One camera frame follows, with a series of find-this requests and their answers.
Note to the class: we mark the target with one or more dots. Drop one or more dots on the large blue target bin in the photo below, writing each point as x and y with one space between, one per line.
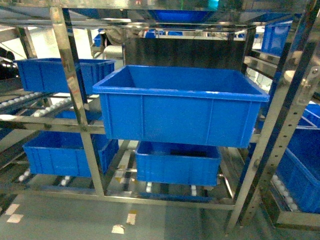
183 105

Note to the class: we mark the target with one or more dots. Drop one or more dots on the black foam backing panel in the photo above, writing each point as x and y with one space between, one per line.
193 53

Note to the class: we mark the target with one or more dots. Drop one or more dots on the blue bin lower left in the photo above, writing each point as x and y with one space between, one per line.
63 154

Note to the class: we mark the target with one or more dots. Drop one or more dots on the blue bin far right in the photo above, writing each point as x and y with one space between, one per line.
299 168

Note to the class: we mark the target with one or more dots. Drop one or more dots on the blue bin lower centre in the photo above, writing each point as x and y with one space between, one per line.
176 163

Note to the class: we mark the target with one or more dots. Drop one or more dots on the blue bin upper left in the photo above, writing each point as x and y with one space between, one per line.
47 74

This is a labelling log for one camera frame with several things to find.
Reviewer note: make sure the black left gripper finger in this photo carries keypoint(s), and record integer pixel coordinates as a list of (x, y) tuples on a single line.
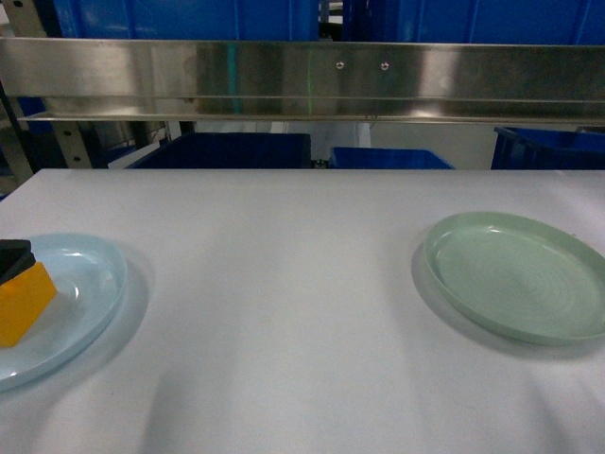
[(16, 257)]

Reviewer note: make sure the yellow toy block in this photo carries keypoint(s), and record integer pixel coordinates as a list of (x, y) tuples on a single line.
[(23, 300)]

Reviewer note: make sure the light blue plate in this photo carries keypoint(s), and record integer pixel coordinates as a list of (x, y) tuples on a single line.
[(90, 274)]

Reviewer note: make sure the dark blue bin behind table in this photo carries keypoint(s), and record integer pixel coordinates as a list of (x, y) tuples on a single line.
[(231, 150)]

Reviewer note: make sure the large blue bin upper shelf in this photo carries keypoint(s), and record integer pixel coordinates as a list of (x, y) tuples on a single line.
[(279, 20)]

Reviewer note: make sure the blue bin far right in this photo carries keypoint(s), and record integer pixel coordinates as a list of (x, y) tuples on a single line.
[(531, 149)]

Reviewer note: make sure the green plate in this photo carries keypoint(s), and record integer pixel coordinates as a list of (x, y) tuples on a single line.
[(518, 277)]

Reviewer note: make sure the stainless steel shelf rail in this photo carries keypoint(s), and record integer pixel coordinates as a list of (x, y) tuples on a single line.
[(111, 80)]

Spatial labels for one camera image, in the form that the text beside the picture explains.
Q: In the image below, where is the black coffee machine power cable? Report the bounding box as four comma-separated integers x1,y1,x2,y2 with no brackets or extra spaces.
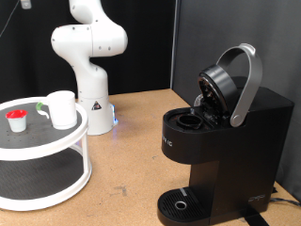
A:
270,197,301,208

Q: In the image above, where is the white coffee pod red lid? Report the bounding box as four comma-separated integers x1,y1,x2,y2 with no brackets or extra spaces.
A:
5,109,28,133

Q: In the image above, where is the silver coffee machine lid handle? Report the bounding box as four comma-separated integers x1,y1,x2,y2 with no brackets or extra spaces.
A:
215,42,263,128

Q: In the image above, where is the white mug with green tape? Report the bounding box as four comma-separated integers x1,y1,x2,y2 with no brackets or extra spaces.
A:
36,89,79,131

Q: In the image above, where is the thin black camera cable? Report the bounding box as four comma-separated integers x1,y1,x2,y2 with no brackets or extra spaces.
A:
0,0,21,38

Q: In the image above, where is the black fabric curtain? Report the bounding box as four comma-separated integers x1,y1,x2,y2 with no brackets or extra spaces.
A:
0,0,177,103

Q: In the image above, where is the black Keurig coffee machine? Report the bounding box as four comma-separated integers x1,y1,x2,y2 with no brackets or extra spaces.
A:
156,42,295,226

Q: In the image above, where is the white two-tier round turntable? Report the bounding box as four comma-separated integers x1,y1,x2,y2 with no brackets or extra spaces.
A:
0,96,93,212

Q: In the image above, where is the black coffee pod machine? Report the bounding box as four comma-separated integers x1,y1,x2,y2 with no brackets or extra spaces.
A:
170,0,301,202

> **Exercise goal**
Find the lines in the data that include "brackets", then copy each of them.

> **Task response**
Q: In the image below, where is the black coffee machine power cable? Report the bounding box as four comma-separated integers x1,y1,x2,y2 with no brackets or extra spaces.
Q: In the image above, where is the white coffee pod red lid? Report the bounding box as four comma-separated integers x1,y1,x2,y2 with no brackets or extra spaces.
Q: In the image above, where is the silver coffee machine lid handle? Report the bounding box as four comma-separated integers x1,y1,x2,y2 with no brackets or extra spaces.
Q: In the image above, where is the white mug with green tape? Report the bounding box as four comma-separated integers x1,y1,x2,y2 with no brackets or extra spaces.
Q: In the image above, where is the thin black camera cable? Report the bounding box as four comma-separated integers x1,y1,x2,y2 with no brackets or extra spaces.
Q: In the image above, where is the black fabric curtain? Report the bounding box as four comma-separated integers x1,y1,x2,y2 with no brackets or extra spaces.
Q: In the image above, where is the black Keurig coffee machine? Report the bounding box as four comma-separated integers x1,y1,x2,y2 with no brackets or extra spaces.
Q: In the image above, where is the white two-tier round turntable? Report the bounding box as four comma-separated integers x1,y1,x2,y2 with no brackets or extra spaces.
Q: In the image above, where is the black coffee pod machine? Report the bounding box as four comma-separated integers x1,y1,x2,y2 with no brackets or extra spaces.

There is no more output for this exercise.